The Importance of Data Encryption
By Robert Brown III
October 6, 2024
Encryption of data is the best way to prevent someone from reading and using it. Data encryption is the last line of defense against data thieves and other bad actors. Unfortunately, almost no one actually encrypts their data. As a result, their data is vulnerable to attack.
Worse, most users of the data do not demand it to be encrypted because they believe that it already is! They believe that their data is already secure because of HTTPS ,VPNs, or other communication methods that provide encryption. This is not necessarily true, and as a result their data is vulnerable.
In this paper, we will explore the encryption methods used to protect data used by a web application, explain how they differ from actual data encryption, and how actual data encryption can protect data from unauthorized access.
Network Encryption
The way that most systems protect data is through network encryption. This is usually done through the use of Hypertext Transfer Protocol Secure (HTTPS), which is an application protocol that encrypts the communication between the browser and the web application that handles a database. This is illustrated in Figure 1.

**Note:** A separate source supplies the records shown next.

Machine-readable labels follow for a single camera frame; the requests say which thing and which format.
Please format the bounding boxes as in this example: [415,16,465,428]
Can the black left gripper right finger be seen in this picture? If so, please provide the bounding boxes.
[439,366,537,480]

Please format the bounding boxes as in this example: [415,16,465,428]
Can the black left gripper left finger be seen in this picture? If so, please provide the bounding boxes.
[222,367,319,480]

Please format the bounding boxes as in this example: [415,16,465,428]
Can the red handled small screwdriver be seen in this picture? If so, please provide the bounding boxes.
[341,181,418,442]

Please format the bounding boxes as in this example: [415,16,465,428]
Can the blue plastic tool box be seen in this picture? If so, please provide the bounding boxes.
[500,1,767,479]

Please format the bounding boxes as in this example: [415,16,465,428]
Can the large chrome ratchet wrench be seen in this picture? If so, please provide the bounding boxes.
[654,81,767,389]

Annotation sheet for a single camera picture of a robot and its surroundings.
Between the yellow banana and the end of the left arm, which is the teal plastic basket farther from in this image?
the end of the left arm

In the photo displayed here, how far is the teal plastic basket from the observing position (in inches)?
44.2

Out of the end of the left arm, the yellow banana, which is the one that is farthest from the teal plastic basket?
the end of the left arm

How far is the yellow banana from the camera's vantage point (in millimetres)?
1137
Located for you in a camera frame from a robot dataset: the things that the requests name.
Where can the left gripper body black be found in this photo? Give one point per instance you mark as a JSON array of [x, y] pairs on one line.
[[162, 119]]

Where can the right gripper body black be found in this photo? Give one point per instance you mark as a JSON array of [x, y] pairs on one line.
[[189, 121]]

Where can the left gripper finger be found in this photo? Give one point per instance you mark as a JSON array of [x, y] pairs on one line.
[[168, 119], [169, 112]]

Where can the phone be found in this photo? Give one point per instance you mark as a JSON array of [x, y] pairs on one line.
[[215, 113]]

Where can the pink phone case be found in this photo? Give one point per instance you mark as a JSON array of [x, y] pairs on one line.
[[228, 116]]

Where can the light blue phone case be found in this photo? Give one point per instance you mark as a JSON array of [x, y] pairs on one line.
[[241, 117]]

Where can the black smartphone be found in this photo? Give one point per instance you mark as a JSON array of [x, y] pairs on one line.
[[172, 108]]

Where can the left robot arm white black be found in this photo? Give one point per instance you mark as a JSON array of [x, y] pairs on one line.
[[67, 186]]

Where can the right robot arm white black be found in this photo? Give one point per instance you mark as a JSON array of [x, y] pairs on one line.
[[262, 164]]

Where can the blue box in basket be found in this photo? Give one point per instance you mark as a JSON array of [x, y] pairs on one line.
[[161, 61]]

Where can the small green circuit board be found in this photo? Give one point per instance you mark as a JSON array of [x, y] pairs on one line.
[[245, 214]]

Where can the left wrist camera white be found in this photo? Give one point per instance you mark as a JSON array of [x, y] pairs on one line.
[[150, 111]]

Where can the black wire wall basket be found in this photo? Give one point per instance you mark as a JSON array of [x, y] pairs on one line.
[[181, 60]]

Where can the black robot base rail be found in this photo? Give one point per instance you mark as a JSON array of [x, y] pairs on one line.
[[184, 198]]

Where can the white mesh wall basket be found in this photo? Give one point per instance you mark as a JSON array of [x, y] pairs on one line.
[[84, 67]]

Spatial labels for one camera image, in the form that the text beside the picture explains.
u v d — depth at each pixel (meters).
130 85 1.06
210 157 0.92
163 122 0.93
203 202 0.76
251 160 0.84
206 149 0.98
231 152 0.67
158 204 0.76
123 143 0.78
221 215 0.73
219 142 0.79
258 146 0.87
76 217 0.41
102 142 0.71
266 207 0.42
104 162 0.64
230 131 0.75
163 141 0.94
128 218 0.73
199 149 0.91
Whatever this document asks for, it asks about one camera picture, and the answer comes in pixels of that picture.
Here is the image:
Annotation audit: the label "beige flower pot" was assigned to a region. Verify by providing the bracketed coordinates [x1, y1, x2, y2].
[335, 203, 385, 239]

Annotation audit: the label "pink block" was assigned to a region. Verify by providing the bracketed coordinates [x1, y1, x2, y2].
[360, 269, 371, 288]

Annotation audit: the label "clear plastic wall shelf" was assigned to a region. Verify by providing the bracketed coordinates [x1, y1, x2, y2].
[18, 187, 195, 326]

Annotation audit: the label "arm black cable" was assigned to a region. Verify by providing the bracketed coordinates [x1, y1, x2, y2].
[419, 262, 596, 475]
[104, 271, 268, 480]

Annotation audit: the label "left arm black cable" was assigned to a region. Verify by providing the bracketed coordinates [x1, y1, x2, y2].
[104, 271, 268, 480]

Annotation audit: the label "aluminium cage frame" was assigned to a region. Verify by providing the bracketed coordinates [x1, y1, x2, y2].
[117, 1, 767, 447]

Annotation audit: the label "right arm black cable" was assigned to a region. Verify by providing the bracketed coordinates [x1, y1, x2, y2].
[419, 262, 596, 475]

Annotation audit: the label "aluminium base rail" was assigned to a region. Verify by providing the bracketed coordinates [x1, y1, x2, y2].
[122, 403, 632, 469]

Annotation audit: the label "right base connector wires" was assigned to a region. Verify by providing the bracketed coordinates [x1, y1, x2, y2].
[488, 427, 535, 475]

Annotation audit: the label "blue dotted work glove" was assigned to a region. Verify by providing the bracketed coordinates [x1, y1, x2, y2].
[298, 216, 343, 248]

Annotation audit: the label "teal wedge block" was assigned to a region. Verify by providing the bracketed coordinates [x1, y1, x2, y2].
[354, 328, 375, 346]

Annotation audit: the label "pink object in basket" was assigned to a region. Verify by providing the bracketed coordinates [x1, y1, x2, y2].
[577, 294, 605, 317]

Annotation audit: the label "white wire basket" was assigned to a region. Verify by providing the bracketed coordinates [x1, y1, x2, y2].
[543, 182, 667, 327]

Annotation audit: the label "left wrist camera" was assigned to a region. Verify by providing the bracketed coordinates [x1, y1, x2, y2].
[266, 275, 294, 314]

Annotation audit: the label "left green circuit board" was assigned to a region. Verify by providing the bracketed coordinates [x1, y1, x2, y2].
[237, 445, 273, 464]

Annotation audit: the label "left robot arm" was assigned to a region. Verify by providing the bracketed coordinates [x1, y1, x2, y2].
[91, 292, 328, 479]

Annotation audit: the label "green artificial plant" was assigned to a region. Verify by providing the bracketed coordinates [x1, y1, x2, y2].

Figure 1: Encryption using HTTPS
HTTPS encrypts all requests going from the Browser to the Web Application. So when a user requests, for example, a list of patients, that request is encrypted before it is sent to the Web Application. The Web Application, upon receiving the request, gets the list of patients from the database and returns that list back to the browser as a response. Since the response is returned through HTTPS, it is encrypted once again before being sent to the browser.
Note that in Figure 1, the Browser can access the Web application from anywhere. This is because the Internal Network (Intranet) is exposed to the Internet. This means that the Browser can access the Web Application from within the Internal Internet or from the Internet.
There are, however, times when systems can be protected by making them invisible to the Internet. In order to access such systems over the Internet, a user has to log onto a Virtual Private Network (VPN). A VPN makes the protected Internal Network visible to those who log into it. This is illustrated in Figure 2 below.
Figure 2: Protected Network with a VPN
Note that the VPN also encrypts all communication between the Browser and the Web Application, making it private. This means that all communications will be encrypted, regardless of whether or not they are using a secure communication method. When a user is using HTTPS, the VPN actually adds encryption to the HTTPS encryption.
Data Vulnerability
The network encryption systems described above are excellent for protecting communication between the user and the application(s) they may use. Unfortunately, they do not actually protect the data. A hacker without an account can still access the data in the database in a number of ways — including breaking onto the Host Machine and querying the database, as shown in Figure 3.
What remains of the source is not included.